Consequences of the risk of blackouts in Europe

 All in all, if it were only a price problem, although annoying, it would not be particularly serious. The critical points mentioned by electricity transporters could take on much more serious connotations, damage that simple economic calculations cannot clearly express. This worst-case scenario is non-delivery of electricity, a technical expression for blackouts that masks a very serious occurrence because of the vital nature of electricity for end customers, whether industry or private citizens. In other words, blackout, including due to superstitions, should not be mentioned in the European electricity industry, struggling as it is with this most resounding energy transition.  This extreme occurrence, fortunately increasingly rare, instantaneously takes people, factories and services back to the pre-industrial age, with no light, lifts, air conditioning, television, mobile phone or car recharging. Attempts at putting a price on such non-delivery of electricity indicate values of EUR 3,000 and over per megawatt-hour, at least 500 times the current market price. This level can easily be understood by any ordinary citizen if they take into account what they would be willing to pay to restart a lift if they were stuck due to a power cut. EUR 3,000 per megawatt-hour, equivalent to EUR 3 per kilowatt-hour is enough to keep the lift in a six-story building going for one day, consuming no more than 1 kilowatt-hour. Italian consumers are better aware of the importance of electricity supply after they witnessed one of the worst blackouts in world history on September 28, 2003. From 3 a.m. Saturday night into Sunday morning, no part of Italy had any electricity apart from Sardinia and Elba—about 56 million users were cut off. Little by little, the power came back on, first in the north, from 8 a.m., then gradually down throughout the country, with the lights in Sicily only coming back on at 10 p.m., 18 hours later.

A dawn without electricity in Rome after the blackout of 28 September 2003 (Reuters)

A similar event, if a lesser one, occurred in 2006, between Germany and France. Since then, massive investment has been plowed into national grids. Despite the increase in intermittent renewables, such dramatic events have not recurred. However, dips in electricity demand, due to the economic crisis, are just as significant. More serious issues have arisen over recent years.
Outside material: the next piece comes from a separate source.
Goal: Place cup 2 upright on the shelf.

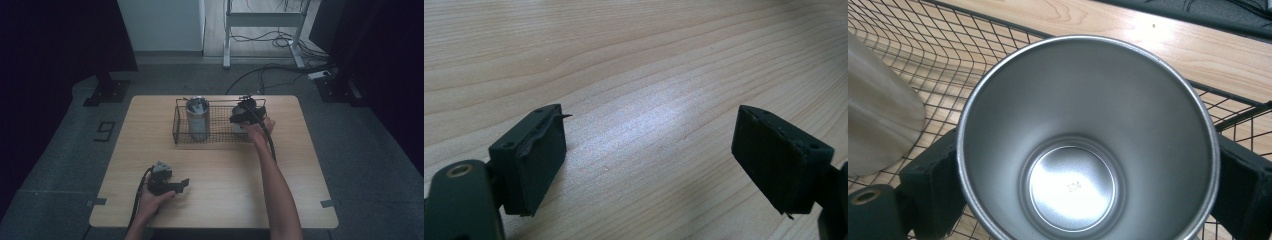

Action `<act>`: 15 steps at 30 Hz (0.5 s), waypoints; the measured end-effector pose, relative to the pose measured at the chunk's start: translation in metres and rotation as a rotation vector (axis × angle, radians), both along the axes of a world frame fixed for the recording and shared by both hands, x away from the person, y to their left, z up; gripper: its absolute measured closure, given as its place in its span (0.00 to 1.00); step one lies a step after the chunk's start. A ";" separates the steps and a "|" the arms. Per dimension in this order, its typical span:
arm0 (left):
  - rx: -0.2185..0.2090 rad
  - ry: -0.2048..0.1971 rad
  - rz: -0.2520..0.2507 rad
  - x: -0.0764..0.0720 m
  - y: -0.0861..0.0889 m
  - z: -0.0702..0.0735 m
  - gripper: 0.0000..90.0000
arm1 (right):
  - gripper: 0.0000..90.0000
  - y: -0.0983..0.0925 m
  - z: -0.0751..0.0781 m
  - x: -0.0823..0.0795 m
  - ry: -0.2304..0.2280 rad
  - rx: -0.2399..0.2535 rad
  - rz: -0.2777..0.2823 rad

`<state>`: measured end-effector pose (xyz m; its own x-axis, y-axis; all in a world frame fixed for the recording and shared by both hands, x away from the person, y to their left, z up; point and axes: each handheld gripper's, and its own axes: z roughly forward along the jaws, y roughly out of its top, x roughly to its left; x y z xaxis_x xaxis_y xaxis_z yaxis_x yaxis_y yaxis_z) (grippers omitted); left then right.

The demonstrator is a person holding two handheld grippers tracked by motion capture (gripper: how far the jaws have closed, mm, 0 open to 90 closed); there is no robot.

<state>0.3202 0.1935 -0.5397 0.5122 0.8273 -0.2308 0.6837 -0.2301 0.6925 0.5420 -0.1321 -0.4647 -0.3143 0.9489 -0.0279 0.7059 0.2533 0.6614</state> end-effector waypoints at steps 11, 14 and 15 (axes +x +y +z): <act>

Not by chance, the slight recovery in consumption over the last three years has been accompanied by more frequent tensions due to rising prices. The future is a concern, partly because demand should recover, both due to a more sustained pace of economic expansion and due to greater penetration of electricity into final consumption, one of the fundamental objectives of supporters of the energy transition. A greater challenge will be the fact that the current capacity of wind production in Europe will need to double or more—and solar power will need to increase threefold or more—to reach a level close to 40 percent of overall electricity production, compared to the current 15 percent. It has taken 60 years to build the current European electrical system, consisting mainly of power stations meeting the old large-scale requirements so as to achieve economies of scale, and downstream cascade transportation and distribution to the end customers, to gain greater control over the system. The idea that the system could be completely revolutionized in favor of intermittent renewables in only 12 years is not ambitious. It is a dream.